At Cliff Drive I dropped down to pass by Heisler Park in Laguna Beach, knowing full well that the choice couple of benches on the bluff would probably already be occupied by sunset watchers. But—low and behold—the choicest of benches was empty! I parked quickly, deposited coins in the meter, and anxiously hoofed it toward my objective. I smiled as I took my place on the glorious wood-slatted throne a hundred feet above Diver’s Cove.
A whale of a time
As I sat silently decompressing from another action-packed workday, I noticed a longboarder paddling past the shore break. After a time, some 300 yards from shore, he ceased his stroke. Straddling the board he maneuvered the nose due south on the compass point. There he bobbed up and down gently on the golden swells slowly rolling toward the shore before a glorious California sunset.
It was not lost on me that he had his own bench made of fiberglass, upon which he was involved in a quiet pursuit of sanity or beauty—or both. As I watched from my bench, puffs of mist erupted from the water surrounding his bench. In an instant, I understood the payoff for his paddling: A chance to become part of the migration of Humpback Whales moving slowly northward from their breeding grounds in the waters off of Mexico.
I watched him upon his bench, and his huge friends gliding by, fascinated.
Later benches
I have always been a loner, mostly quiet and self-contained. As a kid, I often made up games and dove deeply into the solitude of them. I’d love to say that this made me a “great thinker,” but the truth is less lofty. The endgame for introverts is to be misunderstood (“he’s so standoffish”) and consequently viewed as “less friendly.” But, in the words of the inimitable Popeye, “I yam what I yam!”
But that’s not all that I yam.
Throughout our marriage, my wife, Vicki, has helped me grow more personable and capable of socially acceptable interactions. Sure, I was already learning these skills of necessity in the “grownup world” of work and career building. Still, my constitution requires periods of solitude to clear the decks of the mental flotsam and jetsom that accumulate over time.
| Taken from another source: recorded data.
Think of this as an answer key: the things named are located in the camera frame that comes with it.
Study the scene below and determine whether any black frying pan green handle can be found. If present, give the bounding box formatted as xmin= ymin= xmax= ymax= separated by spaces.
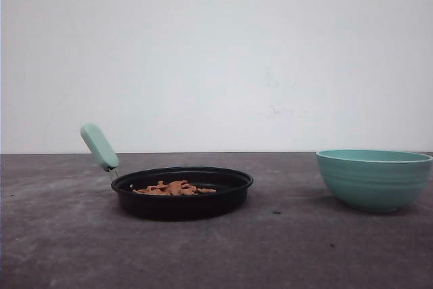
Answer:
xmin=80 ymin=123 xmax=253 ymax=221

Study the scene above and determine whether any teal ceramic bowl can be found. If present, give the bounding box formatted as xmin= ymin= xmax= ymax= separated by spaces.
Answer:
xmin=316 ymin=150 xmax=432 ymax=213

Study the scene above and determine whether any brown beef cubes pile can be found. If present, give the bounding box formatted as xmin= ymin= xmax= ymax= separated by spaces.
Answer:
xmin=132 ymin=180 xmax=217 ymax=196

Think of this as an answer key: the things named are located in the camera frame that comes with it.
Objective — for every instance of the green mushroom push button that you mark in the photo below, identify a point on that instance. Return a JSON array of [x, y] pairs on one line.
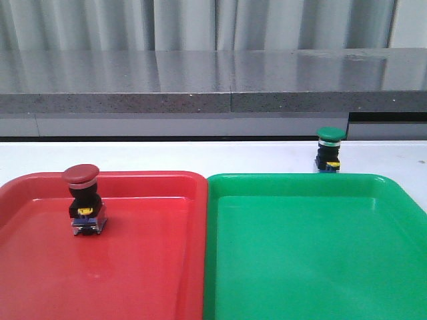
[[329, 140]]

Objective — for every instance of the red mushroom push button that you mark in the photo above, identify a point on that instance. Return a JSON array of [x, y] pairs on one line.
[[87, 211]]

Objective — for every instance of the grey stone counter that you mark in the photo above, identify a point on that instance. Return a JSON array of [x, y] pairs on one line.
[[372, 94]]

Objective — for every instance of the green plastic tray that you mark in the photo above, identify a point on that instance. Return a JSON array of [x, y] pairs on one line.
[[313, 246]]

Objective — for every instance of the red plastic tray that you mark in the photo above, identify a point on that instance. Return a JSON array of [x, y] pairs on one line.
[[148, 262]]

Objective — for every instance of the grey pleated curtain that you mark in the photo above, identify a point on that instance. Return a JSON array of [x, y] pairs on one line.
[[195, 25]]

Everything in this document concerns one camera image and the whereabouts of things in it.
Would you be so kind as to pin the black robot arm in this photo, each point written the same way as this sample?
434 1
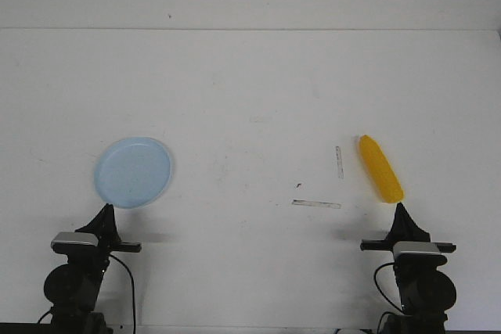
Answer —
425 293
73 288

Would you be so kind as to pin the vertical clear tape strip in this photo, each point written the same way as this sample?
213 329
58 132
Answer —
340 167

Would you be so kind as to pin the light blue round plate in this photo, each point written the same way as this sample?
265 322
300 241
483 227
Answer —
133 172

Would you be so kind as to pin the yellow corn cob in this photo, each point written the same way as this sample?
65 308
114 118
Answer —
380 171

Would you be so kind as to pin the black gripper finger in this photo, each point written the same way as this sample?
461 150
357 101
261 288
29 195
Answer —
396 228
410 230
103 225

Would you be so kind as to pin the horizontal clear tape strip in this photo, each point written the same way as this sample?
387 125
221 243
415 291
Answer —
311 203

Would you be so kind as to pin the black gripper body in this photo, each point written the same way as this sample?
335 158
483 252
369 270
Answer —
101 245
388 243

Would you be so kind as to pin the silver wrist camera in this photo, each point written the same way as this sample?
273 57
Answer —
74 242
406 252

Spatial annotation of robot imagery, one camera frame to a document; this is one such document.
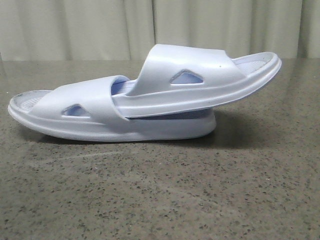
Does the white curtain backdrop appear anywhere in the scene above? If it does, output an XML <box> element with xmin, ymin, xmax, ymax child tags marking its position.
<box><xmin>0</xmin><ymin>0</ymin><xmax>320</xmax><ymax>61</ymax></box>

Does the light blue slipper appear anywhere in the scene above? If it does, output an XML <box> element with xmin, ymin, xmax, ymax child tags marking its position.
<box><xmin>8</xmin><ymin>75</ymin><xmax>216</xmax><ymax>142</ymax></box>
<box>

And a quiet bench in solitude is one of the best places to talk with God. A pew with a view, as it were.
The Captain’s Prow
On the roof of the Nature Center at the top of Back Bay in Newport Beach, there is a lone bench facing south toward the bay where the concrete roof comes to a point. The safety rail comprises posts with braided steel wire—mimicking the guard rails on a sailing vessel. Cumulatively, I sat on this particular bench for a month of lunchtimes, chewing on work problems or personal matters.
I dubbed this spot The Captain’s Prow. Often during my lunchtime visits, I would rise from the bench and perch myself on the very pinnacle of the roof, hands on the rail, surveying the bay like Captain Cook, and intermittently pleading with my God for answers. Or healing. Or deliverance.
Lunchtime over, I would scoot back to the office, on my way to pounding out 38+ years before the proverbial mast and greatly anticipating the final docking of my career—which, for those of you still commiserating or dreaming on your particular benches, eventually did come.
Far-flung benches
Vicki and I have enjoyed transitioning from always working to working when we please, a process I have dubbed #Refocusing (as opposed to #Retiring). But Refocusing has not been without adjustments. For example, my wife had to take me aside one day and remind me that every project on our acre in the Blue Ridge does not have to be approached like a PROJECT at work. Planting a couple of flats of new flowers does not require the same manic focus as, say, a website redesign done for a major Insurance concern in my past.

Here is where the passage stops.